Whereupon the helicopter landed the CEO by the side of the road, and he climbed into the cab of the truck. He had the driver lead the convoy to the next truck stop, where Sam Walton treated everybody to lunch.

It is said that for years afterward, the truckers story of how their CEO dropped from the sky to take everybody to lunch was circulated throughout the Walmart fleet.(1)

This story of Jesus at the table in Emmaus is certainly one of those kind of stories.

This Emmaus story is usually presented as a story of recognition and realization – and that’s fine, it certainly is. But taken in it’s larger context, the Emmaus story is also a story about the disciples confusion and struggle to come to grips with the resurrection. Cleopas and the other disciple understood enough to know that something momentous had happened – like the serving girl and the kitchen maid portrayed in the paintings – but they don’t fully understand what it means for their way forward.

This Emmaus story is one of those post-resurrection stories that describe the journey that all disciples must make. All followers of Jesus must travel from knowledge to encounter, from information to transformation. This movement from head to heart is what happens as the disciples journey from the tragedy of Golgotha to the amazement of the empty tomb and finally to the hope and assurance they experience in all the post-resurrection stories.

It’s been said that the classic definition of tragedy is that things go wrong in spite of our most heroic efforts. The classic definition of comedy is that things turn out better than we ever imagined. If tragedy comes out of Greece in the form of plays, then comedic irony comes out of Israel in the form of Scripture. The Bible is filled with things that are too good to be true, things that turn out better than we ever could have hoped. Abraham and Sarah have a baby in their old age and name him Isaac – laughter. Moses, a stutterer and murderer, is the means of Israel’s liberation. David, the least likely of Jesse’s sons, becomes Israel’s greatest king. The disciples, who never seem to understand what Jesus is all about, are the means by which the gospel is carried into the world. A persecutor named Saul takes the Gospel beyond Jewish boundaries and into the Gentile world. The greatest surprise of all is resurrection. As John Claypool was fond of saying, “God’s middle name is Surprise.”(2)

At Emmaus, Jesus sat at the table and said “Surprise – I’m still with you. I will always be with you. Remember that every time you break bread, I’m there at the table with you.”

That is our ultimate proof of our faith – the continuing presence of Jesus Christ whenever we gather at the table.

In Maryland, along the shores of the Chesapeake, there is an army base known as Aberdeen Proving Ground. It’s where the U.S. Army, since World War I, has tested a great deal of it’s ordnance – it’s artillery shells and other weapons that explode.

A proving ground is where you try something out to see if it works. Yes, there is a great deal of rational, scientific study and research that goes into developing weapons.
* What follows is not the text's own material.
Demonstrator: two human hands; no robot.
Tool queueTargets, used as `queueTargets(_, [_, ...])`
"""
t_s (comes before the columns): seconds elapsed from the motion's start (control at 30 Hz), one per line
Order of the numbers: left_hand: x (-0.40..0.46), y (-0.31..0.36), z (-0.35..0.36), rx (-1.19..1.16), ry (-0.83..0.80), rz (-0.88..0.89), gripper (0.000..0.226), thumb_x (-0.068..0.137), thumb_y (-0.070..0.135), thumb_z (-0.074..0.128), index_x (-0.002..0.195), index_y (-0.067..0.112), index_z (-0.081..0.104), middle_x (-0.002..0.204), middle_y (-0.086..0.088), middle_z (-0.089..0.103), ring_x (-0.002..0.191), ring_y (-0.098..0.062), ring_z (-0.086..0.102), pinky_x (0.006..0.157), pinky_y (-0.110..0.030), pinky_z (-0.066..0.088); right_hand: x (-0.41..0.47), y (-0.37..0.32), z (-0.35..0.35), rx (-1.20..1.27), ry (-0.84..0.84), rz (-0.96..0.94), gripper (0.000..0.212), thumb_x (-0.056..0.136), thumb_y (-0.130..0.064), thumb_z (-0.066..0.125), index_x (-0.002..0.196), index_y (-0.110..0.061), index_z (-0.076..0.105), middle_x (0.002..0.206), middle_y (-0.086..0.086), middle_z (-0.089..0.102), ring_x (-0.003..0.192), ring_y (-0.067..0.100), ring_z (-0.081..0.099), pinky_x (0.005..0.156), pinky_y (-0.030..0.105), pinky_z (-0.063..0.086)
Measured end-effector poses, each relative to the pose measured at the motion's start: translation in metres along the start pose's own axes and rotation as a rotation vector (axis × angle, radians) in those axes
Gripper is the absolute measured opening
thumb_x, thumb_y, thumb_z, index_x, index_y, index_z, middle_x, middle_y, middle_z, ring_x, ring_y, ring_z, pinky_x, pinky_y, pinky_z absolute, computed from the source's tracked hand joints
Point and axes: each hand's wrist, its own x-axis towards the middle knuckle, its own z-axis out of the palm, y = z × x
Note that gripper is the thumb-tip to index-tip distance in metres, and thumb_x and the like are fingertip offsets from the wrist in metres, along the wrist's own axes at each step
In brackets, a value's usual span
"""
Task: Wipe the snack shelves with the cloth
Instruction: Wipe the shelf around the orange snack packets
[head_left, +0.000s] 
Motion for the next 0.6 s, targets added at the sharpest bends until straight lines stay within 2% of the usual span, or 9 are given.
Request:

It should work – in theory. Yet no one is completely sure they will perform as promised until they are “proven” – until they’re actually used in real-world conditions.(3)

That’s what happened at Emmaus. Emmaus is a proving ground for our Christian faith. In the midst of their real world feelings of despair and confusion, these disciples welcomed a stranger, shared their story, listened as this stranger opened their eyes to the meaning of the scriptures and they sat down together for a meal. And surprise – what Jesus had told them was proven to be true. “I will be with you always”

At the table, we welcome the stranger, we welcome the other.

At the table, we welcome the guest – and we become a guest ourselves.

At the table, we meet Jesus as the host, the one who gives us himself, who promises to be with us in the breaking of the bread – as proof that God loves us, accepts us and strengthens us for our mission of sharing the Good News of God’s love.

And for that, may God be praised. Amen.


1.    Homiletics, Vol. 29, No. 2, p.71.

2.    Roger Paynter, Feasting on the Gospels, Westminster John Knox Press, 2014, p. 353, 355.

3.    Homiletics, Vol. 29, No. 2, p.73.